Metal Titans: The new album is titled ‘Head Smashed,’ what a fantastic title, who’s idea was it to
title the album that? Aside from getting bludgeoned in the skull, what’s the meaning behind that?


That was a name that we had on the back burner. When the album was done and we still didn’t
have a name for it, we decided that would be the best title. Not only does it suite the vibe of the
record, but it also pays homage to the actual Bison hunting grounds in Western Canada. It’s a
site where indigenous people hunted bison/buffalo for hundreds of years. Being a band from
Western Canada called We Hunt Buffalo, it’s nice to draw attention to the actual hunting site of
Head-Smashed-In.

Metal Titans: How would describe the band’s sound to those that haven’t heard you before?
There’s a heavy dose of ‘fuzz’ in there, I take it KYUSS and Queens of the Stone Age are an
influence?


We’ve been calling it Dirty, Grimy Fuzz Rock for a while now. Right your are about the Kyuss
and QOTSA influences. It’s loud groove based rock but still has melodic vocals and harmonies.
Metal Titans: What’s more important to the We Hunt Buffalo sound, melody or groove? Why?
I think all three are important in coining our sound. We def like jamming out on a groove,
especially during our live show. We often lengthen our song structures and just jam out for a few
minutes on a riff. That’s kinda the Desert Rock/Stoner Rock way!
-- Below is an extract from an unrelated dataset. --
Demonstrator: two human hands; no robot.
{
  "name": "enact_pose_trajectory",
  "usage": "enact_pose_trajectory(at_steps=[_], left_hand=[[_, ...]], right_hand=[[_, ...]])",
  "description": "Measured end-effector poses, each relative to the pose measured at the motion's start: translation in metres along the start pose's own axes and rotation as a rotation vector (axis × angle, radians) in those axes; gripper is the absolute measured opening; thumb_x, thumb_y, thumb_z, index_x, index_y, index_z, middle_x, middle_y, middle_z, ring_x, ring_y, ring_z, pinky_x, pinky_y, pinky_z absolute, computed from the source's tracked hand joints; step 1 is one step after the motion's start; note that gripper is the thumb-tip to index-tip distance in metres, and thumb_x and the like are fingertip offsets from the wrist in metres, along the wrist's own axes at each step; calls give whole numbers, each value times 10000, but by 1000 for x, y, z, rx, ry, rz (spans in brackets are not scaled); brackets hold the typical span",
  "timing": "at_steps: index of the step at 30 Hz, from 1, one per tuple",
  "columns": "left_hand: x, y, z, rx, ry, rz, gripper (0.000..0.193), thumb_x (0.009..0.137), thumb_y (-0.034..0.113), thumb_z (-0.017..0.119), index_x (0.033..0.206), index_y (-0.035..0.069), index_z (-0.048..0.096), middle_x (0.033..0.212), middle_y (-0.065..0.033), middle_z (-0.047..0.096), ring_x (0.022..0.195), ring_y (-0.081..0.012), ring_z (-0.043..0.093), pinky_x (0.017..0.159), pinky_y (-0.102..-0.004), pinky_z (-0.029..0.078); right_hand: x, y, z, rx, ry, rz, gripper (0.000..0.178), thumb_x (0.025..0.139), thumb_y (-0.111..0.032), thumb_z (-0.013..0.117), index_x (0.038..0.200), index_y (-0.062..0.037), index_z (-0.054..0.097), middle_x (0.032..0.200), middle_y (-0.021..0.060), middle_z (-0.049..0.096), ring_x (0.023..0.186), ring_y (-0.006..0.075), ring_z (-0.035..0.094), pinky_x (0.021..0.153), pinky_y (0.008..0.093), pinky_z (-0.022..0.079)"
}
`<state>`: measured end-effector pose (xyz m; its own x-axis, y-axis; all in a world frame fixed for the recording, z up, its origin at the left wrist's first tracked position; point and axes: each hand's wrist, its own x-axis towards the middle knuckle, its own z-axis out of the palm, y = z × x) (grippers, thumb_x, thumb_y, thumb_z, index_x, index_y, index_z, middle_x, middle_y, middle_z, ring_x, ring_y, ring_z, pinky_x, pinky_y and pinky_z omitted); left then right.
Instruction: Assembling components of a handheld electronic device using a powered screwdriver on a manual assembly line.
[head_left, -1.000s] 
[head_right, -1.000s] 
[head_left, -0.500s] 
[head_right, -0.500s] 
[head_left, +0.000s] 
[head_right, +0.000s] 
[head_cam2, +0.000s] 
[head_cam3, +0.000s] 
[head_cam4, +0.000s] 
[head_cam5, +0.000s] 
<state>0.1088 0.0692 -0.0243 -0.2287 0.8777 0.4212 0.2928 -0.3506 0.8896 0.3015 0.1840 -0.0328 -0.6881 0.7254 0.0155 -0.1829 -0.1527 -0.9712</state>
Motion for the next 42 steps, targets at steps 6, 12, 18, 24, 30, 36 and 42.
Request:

Metal Titans: I love the lyric video for “Angler Must Die” it’s so simple, yet effective. It brings
back memories of some the art that we all created in grade school. Did the band pitch that to the
director?


We actually wrote, filmed and directed ourselves. We had spent our video budget on the video
for “Heavy Low” so when it came time to make a video for Angler, we figured let’s just do it
ourselves. Stoked on how it ended up turning out!

Metal Titans: As a relatively new band, how has the ability of people being able to create music
in their homes and throw it online, affected bands’ abilities to create a buzz? In short, is the
scene diluted, is the art of making music getting devalued?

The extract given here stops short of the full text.